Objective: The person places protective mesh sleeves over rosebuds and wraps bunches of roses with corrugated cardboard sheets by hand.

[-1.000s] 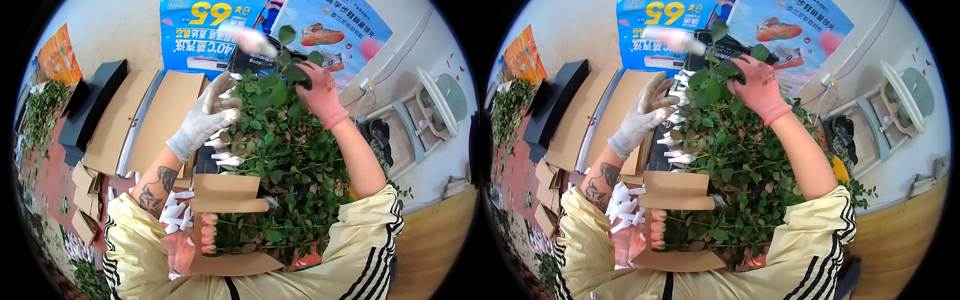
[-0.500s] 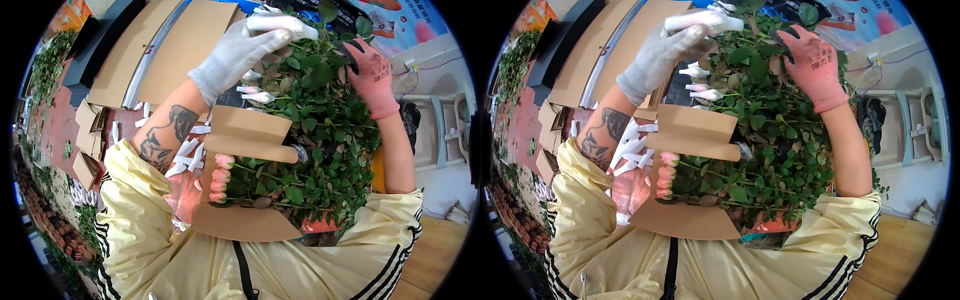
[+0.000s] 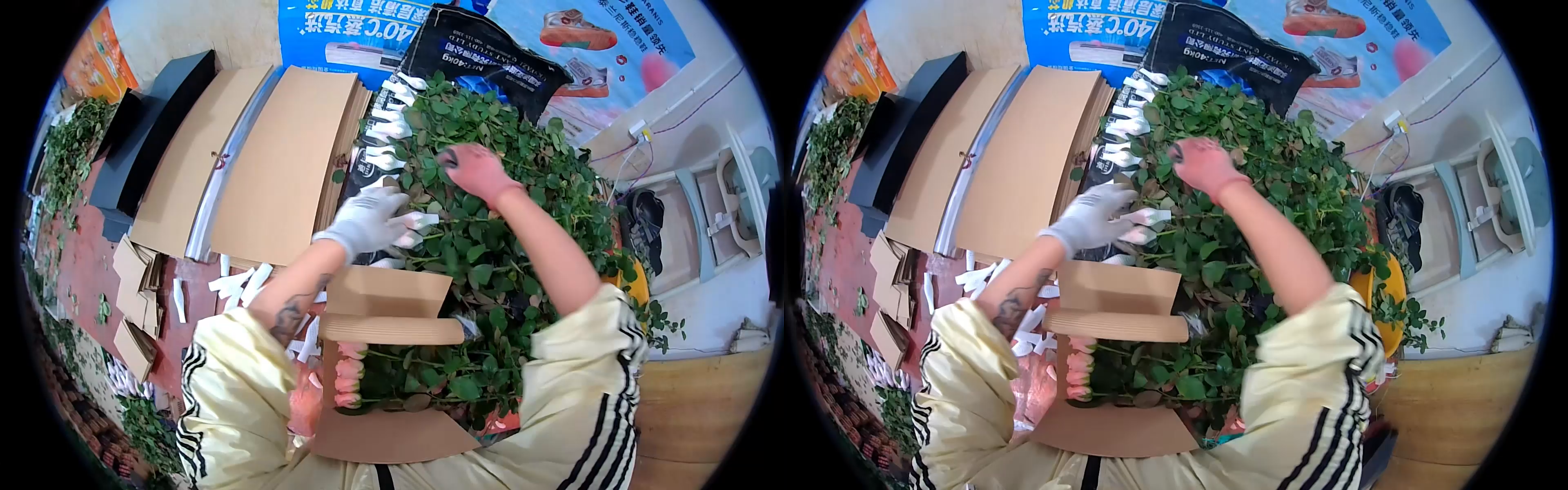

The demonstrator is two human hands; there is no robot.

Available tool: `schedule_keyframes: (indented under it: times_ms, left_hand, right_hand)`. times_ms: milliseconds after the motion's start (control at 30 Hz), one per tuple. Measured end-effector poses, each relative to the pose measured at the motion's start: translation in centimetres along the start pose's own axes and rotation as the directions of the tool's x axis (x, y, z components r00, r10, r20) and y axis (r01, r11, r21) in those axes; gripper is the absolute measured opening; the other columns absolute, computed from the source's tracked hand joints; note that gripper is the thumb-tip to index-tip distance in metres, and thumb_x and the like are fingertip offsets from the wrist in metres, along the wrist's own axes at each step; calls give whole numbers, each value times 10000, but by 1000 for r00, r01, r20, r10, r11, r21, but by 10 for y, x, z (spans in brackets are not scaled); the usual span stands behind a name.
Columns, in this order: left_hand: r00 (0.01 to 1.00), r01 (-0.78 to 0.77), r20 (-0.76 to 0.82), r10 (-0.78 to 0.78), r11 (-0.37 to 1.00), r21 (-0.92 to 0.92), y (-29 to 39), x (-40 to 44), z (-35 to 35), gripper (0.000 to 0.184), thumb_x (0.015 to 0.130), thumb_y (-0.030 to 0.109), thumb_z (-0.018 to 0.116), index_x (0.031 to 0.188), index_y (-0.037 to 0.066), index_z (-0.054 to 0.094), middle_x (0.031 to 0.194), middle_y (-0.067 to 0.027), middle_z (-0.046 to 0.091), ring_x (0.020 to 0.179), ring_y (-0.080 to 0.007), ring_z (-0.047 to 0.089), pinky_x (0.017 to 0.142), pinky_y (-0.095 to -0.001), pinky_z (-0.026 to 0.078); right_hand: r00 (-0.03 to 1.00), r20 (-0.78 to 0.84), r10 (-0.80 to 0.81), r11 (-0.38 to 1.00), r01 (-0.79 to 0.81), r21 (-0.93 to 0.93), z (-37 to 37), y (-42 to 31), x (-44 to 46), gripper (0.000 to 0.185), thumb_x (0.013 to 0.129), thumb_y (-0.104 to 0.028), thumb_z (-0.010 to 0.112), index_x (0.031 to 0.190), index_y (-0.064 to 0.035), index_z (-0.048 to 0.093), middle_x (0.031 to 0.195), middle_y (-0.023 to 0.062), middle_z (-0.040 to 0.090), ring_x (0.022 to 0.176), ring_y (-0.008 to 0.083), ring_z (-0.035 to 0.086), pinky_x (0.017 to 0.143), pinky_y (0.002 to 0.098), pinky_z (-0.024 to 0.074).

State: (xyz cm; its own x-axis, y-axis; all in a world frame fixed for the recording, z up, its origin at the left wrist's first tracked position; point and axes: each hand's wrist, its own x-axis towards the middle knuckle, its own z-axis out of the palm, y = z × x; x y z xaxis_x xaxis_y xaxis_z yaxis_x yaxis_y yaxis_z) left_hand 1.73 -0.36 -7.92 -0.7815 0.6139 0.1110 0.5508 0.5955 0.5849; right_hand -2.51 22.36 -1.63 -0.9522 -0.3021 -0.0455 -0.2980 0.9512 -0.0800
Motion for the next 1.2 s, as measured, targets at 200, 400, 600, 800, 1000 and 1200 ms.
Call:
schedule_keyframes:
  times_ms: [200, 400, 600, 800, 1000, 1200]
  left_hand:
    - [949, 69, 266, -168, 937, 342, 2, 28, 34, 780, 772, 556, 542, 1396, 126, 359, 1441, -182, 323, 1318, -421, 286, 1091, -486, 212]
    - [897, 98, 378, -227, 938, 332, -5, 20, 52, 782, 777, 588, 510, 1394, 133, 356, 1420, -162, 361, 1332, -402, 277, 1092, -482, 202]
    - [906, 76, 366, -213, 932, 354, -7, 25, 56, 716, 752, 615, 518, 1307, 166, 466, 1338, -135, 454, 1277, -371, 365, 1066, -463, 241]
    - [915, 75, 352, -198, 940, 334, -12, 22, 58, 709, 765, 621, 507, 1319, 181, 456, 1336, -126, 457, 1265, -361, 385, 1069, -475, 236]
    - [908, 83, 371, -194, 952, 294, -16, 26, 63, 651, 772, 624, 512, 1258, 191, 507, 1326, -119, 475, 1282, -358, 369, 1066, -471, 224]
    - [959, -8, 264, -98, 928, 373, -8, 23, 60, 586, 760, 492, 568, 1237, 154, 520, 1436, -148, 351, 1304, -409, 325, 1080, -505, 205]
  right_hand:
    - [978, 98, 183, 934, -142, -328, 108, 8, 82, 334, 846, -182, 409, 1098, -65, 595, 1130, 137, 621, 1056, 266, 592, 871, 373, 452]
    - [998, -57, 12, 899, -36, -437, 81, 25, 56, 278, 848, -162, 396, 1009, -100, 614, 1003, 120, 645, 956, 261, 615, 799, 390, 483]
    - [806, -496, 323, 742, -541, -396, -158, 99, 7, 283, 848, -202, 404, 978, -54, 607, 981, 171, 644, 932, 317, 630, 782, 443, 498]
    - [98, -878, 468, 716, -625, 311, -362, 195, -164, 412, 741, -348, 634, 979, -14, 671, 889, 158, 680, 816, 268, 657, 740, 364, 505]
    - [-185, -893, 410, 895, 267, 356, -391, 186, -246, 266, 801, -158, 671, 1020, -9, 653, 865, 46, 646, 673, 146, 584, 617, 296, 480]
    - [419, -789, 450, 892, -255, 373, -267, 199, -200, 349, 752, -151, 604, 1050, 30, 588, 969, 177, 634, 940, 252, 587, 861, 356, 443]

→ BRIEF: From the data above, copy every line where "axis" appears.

→ REPLY:
Available tool: `schedule_keyframes: (indented under it: times_ms, left_hand, right_hand)`. times_ms: milliseconds after the motion's start (control at 30 Hz), one per tuple. Measured end-effector poses, each relative to the pose measured at the motion's start: translation in centimetres along the start pose's own axes and rotation as the directions of the tool's x axis (x, y, z components r00, r10, r20) and y axis (r01, r11, r21) in those axes; gripper is the absolute measured opening; the other columns absolute, computed from the source's tracked hand joints; note that gripper is the thumb-tip to index-tip distance in metres, and thumb_x and the like are fingertip offsets from the wrist in metres, along the wrist's own axes at each step; calls give whole numbers, each value times 10000, but by 1000 for r00, r01, r20, r10, r11, r21, but by 10 for y, x, z (spans in brackets are not scaled); the usual span stands behind a name.
State: (xyz cm; its own x-axis, y-axis; all in a world frame fixed for the recording, z up, its origin at the left wrist's first tracked position; point and axes: each hand's wrist, its own x-axis towards the middle knuckle, its own z-axis out of the palm, y = z × x; x y z xaxis_x xaxis_y xaxis_z yaxis_x yaxis_y yaxis_z) left_hand 1.73 -0.36 -7.92 -0.7815 0.6139 0.1110 0.5508 0.5955 0.5849; right_hand -2.51 22.36 -1.63 -0.9522 -0.3021 -0.0455 -0.2980 0.9512 -0.0800

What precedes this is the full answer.